Xgeva® (denosumab) (pron x-GEE-va) is the latest addition to the arsenal of treatment for skeletal-related events (SRE) in breast cancer patients with bone metastases from solid tumors (osteoclasts). It was approved for use in metastatic breast cancer (and a few other cancers) by the US Food and Drug Administration (FDA) in November 2010. Since then, we are hearing more about it as it is being added to our treatment regimens.
Here are a few facts.
- The two other SRE treatment drugs are Aredia® (pamidronate) and Zometa® (zoledronic acid).
- Xgeva was shown to be superior to Zometa in preventing SRE for a longer period, but it was not shown to have an advantage in extending either progression-free survival (PFS) or overall survival (OS).
- Xgeva does not affect the kidneys, which can be a problem for patients taking the other two drugs, Aredia or Zometa, for an extended time.
- Xgeva’s adverse effects include hypocalcemia and, rare, osteonecrosis of the jaw (ONJ); ONJ is also a rare complication of the other two drugs.
- Xgeva at $1650 is twice as expensive as the other drugs.
- Amgen offers a payment assistance plan, First Step, that does not have a requirement for financial need.

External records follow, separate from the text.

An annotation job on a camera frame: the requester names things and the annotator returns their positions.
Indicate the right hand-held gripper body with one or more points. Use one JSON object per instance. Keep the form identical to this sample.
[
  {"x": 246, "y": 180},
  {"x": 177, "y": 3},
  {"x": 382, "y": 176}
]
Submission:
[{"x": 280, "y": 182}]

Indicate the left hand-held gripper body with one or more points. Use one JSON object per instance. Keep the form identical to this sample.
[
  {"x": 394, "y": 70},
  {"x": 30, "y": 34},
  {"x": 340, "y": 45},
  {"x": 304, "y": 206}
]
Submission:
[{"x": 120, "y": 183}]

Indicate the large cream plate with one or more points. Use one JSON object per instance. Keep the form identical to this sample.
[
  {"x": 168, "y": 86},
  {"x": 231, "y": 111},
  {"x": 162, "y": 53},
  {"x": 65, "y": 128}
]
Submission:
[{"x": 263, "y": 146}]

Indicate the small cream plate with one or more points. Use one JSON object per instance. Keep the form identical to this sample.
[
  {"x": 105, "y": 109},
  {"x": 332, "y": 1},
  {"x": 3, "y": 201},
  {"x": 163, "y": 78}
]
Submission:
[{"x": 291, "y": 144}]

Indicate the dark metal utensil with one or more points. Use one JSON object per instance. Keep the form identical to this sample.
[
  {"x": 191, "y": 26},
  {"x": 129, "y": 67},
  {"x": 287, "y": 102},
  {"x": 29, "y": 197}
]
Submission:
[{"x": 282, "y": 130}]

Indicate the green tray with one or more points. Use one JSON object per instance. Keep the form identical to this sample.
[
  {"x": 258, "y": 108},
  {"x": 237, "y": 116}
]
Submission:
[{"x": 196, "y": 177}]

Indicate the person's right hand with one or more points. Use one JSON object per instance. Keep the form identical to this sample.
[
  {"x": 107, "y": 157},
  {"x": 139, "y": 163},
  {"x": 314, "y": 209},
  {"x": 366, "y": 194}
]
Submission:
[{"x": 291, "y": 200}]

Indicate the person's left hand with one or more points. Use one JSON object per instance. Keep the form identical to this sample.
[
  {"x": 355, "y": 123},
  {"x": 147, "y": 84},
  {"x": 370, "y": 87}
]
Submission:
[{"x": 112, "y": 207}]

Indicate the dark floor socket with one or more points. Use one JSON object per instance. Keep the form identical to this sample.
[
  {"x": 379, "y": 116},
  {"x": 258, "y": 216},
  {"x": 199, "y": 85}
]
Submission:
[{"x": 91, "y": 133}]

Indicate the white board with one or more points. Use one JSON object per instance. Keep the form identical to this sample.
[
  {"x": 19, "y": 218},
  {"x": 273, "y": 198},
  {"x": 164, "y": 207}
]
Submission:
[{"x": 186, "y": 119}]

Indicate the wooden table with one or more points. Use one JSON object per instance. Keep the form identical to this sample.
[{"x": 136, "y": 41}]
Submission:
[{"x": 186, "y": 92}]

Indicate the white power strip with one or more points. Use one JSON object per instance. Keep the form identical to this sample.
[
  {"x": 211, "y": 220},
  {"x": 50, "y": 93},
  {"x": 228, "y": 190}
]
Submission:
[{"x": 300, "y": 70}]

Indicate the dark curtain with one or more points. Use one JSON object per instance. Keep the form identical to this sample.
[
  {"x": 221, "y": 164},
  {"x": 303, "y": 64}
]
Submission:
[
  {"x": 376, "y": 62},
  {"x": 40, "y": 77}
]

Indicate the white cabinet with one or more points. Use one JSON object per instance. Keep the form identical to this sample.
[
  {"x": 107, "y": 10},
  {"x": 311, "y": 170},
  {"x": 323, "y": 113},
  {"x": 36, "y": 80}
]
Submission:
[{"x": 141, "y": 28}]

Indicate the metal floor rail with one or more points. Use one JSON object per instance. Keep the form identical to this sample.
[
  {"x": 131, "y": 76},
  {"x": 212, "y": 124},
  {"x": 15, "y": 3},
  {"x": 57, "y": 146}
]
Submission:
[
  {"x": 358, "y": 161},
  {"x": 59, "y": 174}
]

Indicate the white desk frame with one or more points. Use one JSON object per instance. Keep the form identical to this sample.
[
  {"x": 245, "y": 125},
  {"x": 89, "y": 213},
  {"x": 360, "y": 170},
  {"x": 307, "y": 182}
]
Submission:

Ask your oncology team whether they have the packets available for patients; otherwise, visit the site and call to register for the program.
- Denosumab has two names for its different applications: Xgeva for bone mets and Prolia® (a lower dose) for osteoporosis.
It may be likely that physicians will prescribe Xgeva for patients who, either, have renal function complications from or are intolerant of the bisphosphonate drugs, Aredia or Zometa.